Directions for this task: Report every line below that holds the word "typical".

[Recorded data]
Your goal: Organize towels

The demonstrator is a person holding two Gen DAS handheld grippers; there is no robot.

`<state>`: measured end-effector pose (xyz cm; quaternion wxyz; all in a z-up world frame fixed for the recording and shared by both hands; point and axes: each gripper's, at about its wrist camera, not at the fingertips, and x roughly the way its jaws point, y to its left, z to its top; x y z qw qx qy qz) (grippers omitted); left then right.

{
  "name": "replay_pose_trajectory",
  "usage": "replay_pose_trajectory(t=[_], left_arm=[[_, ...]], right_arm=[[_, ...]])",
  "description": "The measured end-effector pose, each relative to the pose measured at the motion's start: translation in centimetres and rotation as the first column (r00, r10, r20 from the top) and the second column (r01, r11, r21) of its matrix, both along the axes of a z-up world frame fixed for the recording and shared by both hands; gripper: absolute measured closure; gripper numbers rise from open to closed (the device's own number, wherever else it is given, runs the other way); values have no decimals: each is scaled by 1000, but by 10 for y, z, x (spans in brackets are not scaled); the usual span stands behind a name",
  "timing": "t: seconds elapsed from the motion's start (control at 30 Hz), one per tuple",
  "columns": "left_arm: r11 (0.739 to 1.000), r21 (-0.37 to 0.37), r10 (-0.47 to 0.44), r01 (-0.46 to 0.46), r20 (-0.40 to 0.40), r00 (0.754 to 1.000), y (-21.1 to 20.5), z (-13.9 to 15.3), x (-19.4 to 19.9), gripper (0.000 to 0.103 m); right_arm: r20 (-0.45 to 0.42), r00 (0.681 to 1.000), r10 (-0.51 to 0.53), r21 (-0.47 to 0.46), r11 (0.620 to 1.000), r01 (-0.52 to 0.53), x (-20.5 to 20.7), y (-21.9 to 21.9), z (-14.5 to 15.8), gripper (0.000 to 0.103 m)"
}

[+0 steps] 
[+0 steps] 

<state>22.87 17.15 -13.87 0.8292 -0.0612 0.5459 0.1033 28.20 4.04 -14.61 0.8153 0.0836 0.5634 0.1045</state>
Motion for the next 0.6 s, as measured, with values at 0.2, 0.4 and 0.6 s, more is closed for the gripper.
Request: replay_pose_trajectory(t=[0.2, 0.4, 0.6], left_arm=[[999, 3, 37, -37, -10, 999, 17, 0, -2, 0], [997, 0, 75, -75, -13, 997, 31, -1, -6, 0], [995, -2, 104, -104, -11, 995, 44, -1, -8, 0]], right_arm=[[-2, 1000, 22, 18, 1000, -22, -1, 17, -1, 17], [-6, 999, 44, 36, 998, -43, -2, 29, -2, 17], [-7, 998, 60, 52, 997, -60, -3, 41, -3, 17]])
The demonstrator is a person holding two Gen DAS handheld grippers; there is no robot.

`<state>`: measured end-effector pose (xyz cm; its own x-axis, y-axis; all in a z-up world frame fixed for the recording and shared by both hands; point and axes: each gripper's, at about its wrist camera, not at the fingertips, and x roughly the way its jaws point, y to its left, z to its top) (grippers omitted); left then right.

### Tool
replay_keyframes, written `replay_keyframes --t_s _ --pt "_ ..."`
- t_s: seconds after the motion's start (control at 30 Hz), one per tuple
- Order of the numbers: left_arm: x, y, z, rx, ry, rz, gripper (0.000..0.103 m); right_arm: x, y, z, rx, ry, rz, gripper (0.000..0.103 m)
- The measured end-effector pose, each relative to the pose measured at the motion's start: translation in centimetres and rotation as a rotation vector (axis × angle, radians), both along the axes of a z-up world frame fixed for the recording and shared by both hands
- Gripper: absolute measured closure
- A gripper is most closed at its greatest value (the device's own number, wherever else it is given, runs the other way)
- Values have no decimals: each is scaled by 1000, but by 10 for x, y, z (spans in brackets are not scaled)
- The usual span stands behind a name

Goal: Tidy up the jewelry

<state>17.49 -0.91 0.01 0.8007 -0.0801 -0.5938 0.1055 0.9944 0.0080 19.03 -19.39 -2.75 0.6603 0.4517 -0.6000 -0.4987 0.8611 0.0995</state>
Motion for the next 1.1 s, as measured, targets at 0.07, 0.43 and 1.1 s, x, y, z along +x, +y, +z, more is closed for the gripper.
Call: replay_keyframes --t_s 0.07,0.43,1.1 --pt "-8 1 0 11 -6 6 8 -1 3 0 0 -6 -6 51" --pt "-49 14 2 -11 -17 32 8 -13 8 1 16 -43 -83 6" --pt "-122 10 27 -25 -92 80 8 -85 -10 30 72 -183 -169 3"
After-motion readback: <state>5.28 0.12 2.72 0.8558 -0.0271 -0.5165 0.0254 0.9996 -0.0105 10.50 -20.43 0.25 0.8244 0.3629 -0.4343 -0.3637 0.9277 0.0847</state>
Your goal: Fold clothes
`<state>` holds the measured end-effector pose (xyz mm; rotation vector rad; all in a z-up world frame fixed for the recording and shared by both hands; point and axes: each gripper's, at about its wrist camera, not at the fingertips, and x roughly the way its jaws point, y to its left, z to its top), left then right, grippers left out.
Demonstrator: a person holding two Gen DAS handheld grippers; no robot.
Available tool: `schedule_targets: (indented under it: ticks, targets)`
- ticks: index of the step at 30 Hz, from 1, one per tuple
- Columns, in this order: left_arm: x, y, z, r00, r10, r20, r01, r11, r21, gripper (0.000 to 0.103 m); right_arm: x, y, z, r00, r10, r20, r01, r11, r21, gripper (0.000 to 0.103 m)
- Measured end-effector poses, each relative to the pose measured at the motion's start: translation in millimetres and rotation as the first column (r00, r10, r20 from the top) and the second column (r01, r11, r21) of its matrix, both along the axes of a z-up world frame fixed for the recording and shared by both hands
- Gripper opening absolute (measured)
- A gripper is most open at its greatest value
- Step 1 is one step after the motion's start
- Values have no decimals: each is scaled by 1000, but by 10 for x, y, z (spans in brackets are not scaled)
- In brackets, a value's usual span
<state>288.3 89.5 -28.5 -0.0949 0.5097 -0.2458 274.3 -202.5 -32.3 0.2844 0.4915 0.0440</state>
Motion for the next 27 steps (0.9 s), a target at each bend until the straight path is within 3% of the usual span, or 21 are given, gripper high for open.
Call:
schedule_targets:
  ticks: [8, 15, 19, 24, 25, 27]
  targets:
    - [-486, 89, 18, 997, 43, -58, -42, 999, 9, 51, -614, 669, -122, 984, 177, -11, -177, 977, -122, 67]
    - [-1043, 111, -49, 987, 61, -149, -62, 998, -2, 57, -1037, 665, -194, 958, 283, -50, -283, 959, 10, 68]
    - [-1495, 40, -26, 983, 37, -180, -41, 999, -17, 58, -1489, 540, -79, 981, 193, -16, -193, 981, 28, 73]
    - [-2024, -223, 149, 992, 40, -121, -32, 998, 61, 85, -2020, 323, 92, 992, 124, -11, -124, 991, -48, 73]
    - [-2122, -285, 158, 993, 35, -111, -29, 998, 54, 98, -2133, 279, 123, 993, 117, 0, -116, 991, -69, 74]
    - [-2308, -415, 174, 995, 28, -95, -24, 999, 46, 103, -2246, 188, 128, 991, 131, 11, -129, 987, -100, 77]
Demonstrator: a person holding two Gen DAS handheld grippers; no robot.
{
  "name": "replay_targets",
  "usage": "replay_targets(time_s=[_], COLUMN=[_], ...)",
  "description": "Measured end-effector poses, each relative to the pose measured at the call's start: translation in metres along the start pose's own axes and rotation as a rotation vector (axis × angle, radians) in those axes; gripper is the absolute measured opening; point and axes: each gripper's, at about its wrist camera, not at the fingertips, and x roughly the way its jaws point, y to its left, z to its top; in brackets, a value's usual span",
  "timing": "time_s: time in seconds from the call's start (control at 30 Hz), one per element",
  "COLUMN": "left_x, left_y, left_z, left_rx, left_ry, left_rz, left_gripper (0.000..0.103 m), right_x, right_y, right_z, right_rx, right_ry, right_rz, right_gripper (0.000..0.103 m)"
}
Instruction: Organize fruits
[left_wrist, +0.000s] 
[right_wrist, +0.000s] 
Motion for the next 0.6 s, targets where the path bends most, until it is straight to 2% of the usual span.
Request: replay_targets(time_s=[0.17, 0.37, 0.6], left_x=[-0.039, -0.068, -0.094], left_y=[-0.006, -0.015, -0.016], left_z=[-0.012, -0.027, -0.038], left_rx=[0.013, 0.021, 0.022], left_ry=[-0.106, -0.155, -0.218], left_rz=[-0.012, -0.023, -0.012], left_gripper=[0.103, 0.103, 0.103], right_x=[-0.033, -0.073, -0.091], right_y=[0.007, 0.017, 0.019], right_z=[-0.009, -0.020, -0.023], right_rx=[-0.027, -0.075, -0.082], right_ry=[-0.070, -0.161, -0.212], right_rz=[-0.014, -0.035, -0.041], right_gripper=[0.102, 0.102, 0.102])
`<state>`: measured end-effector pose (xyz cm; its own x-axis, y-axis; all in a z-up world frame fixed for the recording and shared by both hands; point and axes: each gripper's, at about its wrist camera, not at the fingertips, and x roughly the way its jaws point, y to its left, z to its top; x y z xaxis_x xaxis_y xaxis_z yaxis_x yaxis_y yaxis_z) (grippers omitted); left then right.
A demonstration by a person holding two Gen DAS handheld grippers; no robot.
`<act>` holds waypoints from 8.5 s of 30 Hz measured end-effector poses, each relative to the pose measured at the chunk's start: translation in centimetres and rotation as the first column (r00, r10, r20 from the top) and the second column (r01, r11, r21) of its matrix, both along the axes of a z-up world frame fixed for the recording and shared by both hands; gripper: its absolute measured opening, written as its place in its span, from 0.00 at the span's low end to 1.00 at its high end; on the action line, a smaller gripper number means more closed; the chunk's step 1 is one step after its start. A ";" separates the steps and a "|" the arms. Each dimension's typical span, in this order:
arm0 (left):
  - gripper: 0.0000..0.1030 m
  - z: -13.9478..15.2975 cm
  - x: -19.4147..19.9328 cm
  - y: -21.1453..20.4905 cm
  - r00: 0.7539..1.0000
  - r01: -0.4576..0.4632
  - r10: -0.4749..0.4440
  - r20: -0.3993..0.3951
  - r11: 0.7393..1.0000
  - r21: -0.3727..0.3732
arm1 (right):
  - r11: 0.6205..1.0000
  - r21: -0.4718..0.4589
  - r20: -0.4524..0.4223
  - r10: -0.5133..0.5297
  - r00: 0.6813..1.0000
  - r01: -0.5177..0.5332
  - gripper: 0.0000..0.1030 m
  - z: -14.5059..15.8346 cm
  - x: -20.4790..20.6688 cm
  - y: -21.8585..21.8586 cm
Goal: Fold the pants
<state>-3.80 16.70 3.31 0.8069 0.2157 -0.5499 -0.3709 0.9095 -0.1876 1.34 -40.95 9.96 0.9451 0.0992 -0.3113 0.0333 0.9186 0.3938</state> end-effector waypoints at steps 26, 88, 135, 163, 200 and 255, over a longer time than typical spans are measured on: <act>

Answer to the exercise:
`<act>` holds waypoints from 8.5 s of 30 Hz measured end-effector poses, each relative to the pose measured at the chunk's start: translation in centimetres and rotation as the first column (r00, r10, r20 from the top) and the second column (r01, r11, r21) of its matrix, both along the axes of a z-up world frame fixed for the recording and shared by both hands; gripper: its absolute measured opening, written as its place in its span, from 0.00 at the span's low end to 1.00 at its high end; on the action line, a smaller gripper number means more closed; the chunk's step 1 is one step after its start. A ";" separates the steps and a "|" the arms. Each dimension's typical span, in this order:
<state>-3.80 16.70 3.31 0.8069 0.2157 -0.5499 -0.3709 0.9095 -0.1876 1.34 -40.95 9.96 0.9451 0.0992 -0.3113 0.0333 0.9186 0.3938</state> end-effector waypoints at steps 26, 88, 135, 163, 200 and 255, over a longer time than typical spans are measured on: <act>

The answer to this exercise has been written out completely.